→ **EXERCISE OBJECTIVE**:
Copy all lines containing the string "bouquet" from the records below.
╔══
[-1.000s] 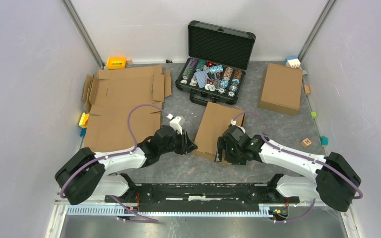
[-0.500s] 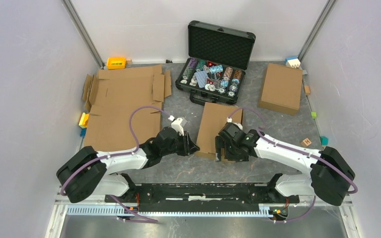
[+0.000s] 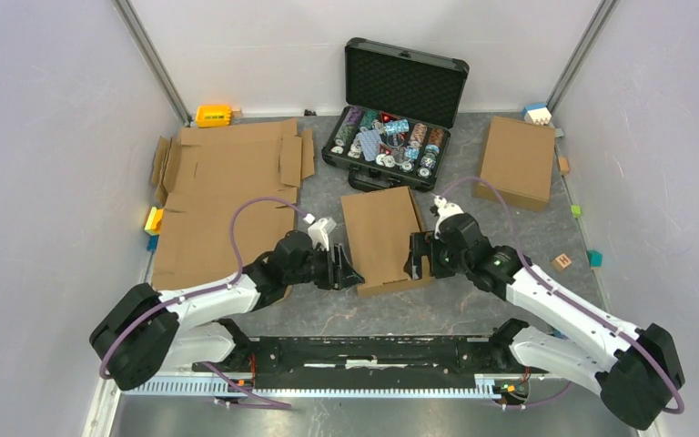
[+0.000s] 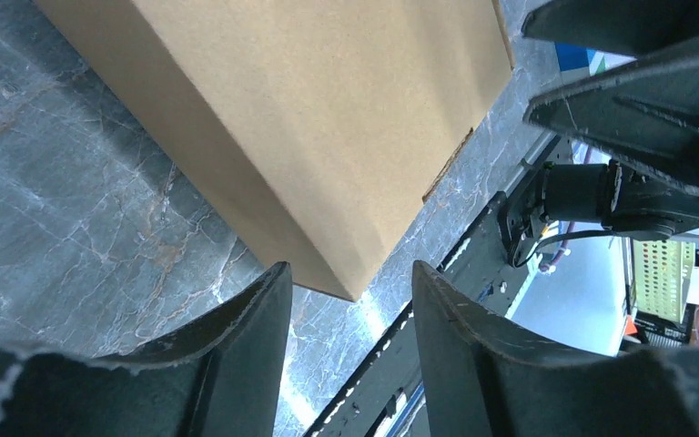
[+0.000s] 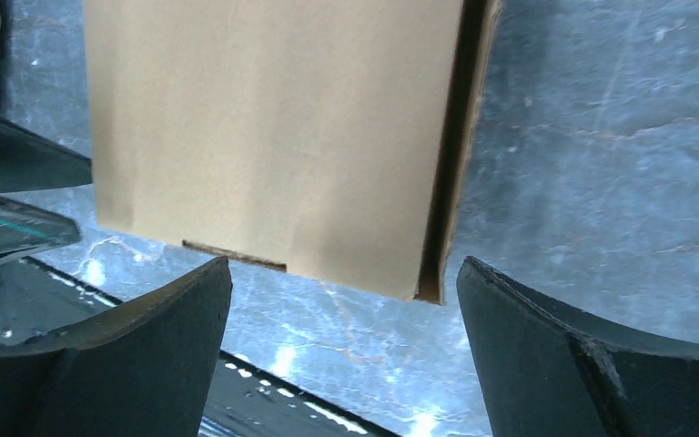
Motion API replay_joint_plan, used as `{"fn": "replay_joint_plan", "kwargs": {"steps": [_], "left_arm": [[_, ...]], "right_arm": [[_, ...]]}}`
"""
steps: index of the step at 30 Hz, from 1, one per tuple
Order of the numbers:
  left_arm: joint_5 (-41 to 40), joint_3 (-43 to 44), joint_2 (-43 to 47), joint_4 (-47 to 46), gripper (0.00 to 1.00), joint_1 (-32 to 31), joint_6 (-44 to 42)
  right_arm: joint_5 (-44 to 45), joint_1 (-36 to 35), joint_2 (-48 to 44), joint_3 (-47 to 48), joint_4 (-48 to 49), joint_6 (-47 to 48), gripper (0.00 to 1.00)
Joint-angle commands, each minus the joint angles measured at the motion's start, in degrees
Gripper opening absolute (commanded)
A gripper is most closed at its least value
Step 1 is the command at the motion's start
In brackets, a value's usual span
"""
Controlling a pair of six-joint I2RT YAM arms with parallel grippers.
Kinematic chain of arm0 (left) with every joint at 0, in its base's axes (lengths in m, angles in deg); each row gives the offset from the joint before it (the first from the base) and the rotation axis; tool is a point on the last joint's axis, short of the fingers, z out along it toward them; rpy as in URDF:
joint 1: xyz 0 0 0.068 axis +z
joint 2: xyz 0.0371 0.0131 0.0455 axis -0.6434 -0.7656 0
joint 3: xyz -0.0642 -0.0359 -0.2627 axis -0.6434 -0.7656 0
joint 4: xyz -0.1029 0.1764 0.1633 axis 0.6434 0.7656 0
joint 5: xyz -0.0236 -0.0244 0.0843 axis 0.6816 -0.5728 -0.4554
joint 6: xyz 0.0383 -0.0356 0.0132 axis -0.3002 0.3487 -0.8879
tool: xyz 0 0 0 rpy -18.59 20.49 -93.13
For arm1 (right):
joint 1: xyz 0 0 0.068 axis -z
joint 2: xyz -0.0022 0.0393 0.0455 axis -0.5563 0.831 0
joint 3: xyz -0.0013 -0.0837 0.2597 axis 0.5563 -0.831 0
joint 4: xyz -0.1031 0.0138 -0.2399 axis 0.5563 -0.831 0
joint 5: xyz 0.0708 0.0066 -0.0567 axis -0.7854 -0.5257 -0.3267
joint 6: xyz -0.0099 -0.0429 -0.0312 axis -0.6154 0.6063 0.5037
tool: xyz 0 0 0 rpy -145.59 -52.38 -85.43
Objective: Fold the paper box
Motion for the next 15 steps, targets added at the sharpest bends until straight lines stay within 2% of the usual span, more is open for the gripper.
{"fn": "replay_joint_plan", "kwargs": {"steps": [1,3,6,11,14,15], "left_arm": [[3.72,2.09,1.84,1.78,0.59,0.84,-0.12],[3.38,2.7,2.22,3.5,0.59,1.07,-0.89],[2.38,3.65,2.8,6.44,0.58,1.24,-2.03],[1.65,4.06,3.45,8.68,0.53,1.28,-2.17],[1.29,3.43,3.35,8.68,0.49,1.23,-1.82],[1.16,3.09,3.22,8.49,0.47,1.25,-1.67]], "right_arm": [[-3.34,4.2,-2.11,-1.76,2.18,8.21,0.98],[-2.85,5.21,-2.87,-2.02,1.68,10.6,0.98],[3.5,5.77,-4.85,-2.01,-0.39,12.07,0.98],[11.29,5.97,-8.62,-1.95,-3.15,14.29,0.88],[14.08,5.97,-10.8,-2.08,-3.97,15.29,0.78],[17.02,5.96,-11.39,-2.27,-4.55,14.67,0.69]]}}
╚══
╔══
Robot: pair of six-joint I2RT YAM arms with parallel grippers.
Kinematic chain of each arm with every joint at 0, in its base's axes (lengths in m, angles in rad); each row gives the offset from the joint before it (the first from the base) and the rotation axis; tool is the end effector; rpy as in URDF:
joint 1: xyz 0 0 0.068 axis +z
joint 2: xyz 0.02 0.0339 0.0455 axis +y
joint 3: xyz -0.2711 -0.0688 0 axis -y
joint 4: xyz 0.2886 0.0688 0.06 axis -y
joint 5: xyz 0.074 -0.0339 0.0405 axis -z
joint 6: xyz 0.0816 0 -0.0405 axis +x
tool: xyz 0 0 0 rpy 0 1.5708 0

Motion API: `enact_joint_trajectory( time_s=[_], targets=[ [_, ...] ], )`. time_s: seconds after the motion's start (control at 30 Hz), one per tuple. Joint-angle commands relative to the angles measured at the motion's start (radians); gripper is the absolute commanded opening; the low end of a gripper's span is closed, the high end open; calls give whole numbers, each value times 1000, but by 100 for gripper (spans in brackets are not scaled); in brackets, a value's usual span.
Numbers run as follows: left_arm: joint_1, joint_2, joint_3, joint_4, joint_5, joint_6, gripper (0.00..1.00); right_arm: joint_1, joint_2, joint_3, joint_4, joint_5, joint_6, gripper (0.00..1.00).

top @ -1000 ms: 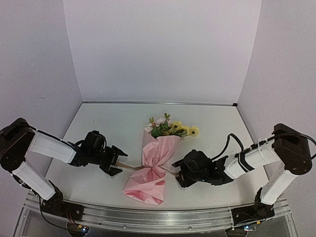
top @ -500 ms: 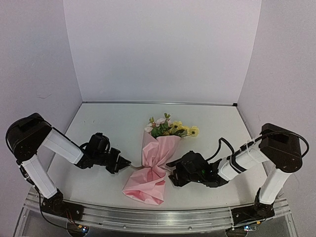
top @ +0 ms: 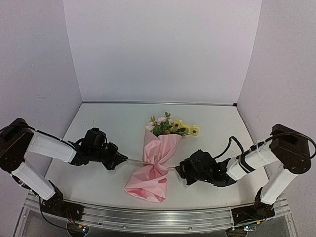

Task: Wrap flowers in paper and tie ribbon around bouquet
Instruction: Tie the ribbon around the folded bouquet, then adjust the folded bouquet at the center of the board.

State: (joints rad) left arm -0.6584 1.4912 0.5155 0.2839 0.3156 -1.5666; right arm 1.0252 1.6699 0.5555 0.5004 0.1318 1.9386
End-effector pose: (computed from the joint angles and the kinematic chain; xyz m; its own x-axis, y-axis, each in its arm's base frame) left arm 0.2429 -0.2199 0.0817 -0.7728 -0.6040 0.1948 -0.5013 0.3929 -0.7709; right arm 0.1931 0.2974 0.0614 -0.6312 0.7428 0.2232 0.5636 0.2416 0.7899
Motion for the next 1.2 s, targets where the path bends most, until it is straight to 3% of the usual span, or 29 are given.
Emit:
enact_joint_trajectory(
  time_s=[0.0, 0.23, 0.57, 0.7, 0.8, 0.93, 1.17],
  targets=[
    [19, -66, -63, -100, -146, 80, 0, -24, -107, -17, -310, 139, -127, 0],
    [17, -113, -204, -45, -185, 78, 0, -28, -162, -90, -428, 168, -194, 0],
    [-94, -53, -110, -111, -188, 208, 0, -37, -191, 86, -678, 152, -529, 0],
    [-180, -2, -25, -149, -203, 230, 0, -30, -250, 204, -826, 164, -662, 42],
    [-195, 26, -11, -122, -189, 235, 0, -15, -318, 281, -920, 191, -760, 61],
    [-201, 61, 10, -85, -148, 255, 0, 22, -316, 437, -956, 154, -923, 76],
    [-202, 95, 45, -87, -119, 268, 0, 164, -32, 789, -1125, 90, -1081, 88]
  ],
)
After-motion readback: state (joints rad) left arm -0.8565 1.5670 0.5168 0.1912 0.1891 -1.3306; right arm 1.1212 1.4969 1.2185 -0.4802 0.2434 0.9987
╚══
→ **RESULT OF THE EXERCISE**:
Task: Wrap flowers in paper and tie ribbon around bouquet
Instruction: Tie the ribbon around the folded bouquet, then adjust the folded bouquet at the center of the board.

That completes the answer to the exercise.